Linear Regression in Azure ML Studio

Saimaheshkrishna
School of ML
Published in
6 min readAug 5, 2020

Linear Regression: Going by the Wikipedia definition ,as the name sounds Linear Regression algorithm is a linear approach to modeling the relationship between dependent and independent variables. It will start to make more sense on doing a simple google image search

From the above image We can observe a linear relationship upward or downward between two variables when plotted on X and Y Axis. For example we might be interested in finding relationship between height and weight of individuals, or predict price of a house given some features like area (of house in sq. Feet), location, no.of bedrooms etc..

A simple Linear regression has an equation :

Y = B0 + B1 * x
B0 : Intercept
B1 : Slope of the line
x : Explanatory variable
Y : Dependent variable ( to be predicted )

To keep it simple we need to predict a straight line which best fits the data. So without going into math behind linear regression, we will train a model in Azure ML Studio without writing any piece of code.

Azure ML Studio ( Classic )

We can freely sign up here without providing any credit card details

Azure ML studio is a collaborative, drag and drop tool where we can build, test and deploy machine learning models. Azure ML studio looks like below once we sign in.

To know more about Azure Machine Learning Studio , Please refer official documentation from microsoft :
https://docs.microsoft.com/en-us/azure/machine-learning/studio/what-is-ml-studio#

Without wasting anytime let us create an experiment. To create an experiment, Select Experiments on the left menu and select Blank Experiment.Azure provides Many sample Experiments to work with, for now we will create our own experiment by selecting blank Experiment.

Azure provides sample datasets under saved datasets. Any of these datasets can be dragged into experiment. You can upload your own datasets from local file system .Here we will work with builtin data set .Drag and drop Automobile price data set into experiment canvas .

Exploring Data

We can have a quick visualization of our data on right clicking our dataset and selecting visualization.We can select any column and have a glance at some stats like unique values, missing values, feature types.

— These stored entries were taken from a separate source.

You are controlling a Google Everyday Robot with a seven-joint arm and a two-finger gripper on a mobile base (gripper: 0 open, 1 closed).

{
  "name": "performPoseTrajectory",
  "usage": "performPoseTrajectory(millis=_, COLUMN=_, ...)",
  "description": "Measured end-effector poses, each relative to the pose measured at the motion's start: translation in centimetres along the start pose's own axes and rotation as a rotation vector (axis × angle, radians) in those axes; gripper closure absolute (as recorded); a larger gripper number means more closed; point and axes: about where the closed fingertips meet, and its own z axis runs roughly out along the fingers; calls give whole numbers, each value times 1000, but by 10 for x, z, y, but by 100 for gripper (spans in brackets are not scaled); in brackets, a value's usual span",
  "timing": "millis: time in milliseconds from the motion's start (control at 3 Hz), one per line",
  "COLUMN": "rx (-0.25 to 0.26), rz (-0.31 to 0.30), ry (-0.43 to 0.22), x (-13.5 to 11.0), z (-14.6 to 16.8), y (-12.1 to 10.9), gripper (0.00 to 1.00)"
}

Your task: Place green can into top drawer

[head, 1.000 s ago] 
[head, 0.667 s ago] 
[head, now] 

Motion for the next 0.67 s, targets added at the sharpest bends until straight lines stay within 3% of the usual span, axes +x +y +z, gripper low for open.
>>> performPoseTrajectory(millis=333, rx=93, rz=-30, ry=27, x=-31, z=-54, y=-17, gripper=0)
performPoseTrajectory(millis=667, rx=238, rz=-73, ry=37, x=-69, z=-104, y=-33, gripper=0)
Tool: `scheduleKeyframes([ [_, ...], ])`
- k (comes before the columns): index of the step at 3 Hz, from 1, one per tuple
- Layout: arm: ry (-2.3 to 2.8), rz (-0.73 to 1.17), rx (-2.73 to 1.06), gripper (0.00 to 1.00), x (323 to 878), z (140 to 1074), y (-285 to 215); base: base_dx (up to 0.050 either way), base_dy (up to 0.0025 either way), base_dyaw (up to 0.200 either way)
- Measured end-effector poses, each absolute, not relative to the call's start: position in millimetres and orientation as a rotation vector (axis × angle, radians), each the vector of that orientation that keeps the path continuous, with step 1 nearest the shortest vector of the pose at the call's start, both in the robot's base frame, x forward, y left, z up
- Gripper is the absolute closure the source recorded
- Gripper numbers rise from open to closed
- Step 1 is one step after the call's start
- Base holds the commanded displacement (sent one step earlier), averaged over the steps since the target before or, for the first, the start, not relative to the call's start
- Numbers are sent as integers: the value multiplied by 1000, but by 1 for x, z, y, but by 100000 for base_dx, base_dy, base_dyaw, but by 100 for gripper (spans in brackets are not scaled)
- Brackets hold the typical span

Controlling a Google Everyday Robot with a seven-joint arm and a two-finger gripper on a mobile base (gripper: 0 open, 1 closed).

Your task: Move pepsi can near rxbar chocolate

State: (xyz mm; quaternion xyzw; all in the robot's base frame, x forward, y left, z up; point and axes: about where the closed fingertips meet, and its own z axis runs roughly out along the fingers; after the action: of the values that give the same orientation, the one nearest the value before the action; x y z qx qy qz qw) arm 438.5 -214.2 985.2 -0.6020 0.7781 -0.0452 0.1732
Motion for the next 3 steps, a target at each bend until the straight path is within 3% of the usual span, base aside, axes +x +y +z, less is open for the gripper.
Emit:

Under visualizations we can compare two columns and have a quick view at box-plot analysis or histograms.So with one click on data we are able to analyse each feature ( column ), compare two features using many visualization techniques without any code.

Selecting Columns

Next we need to select columns on which our model is going to be trained . Here we can exclude some columns which are unnecessary or don’t provide much information . We can search the Select columns in Dataset from modules and connect to the dataset output .Select Launch Column Editor to include or exclude columns we needed.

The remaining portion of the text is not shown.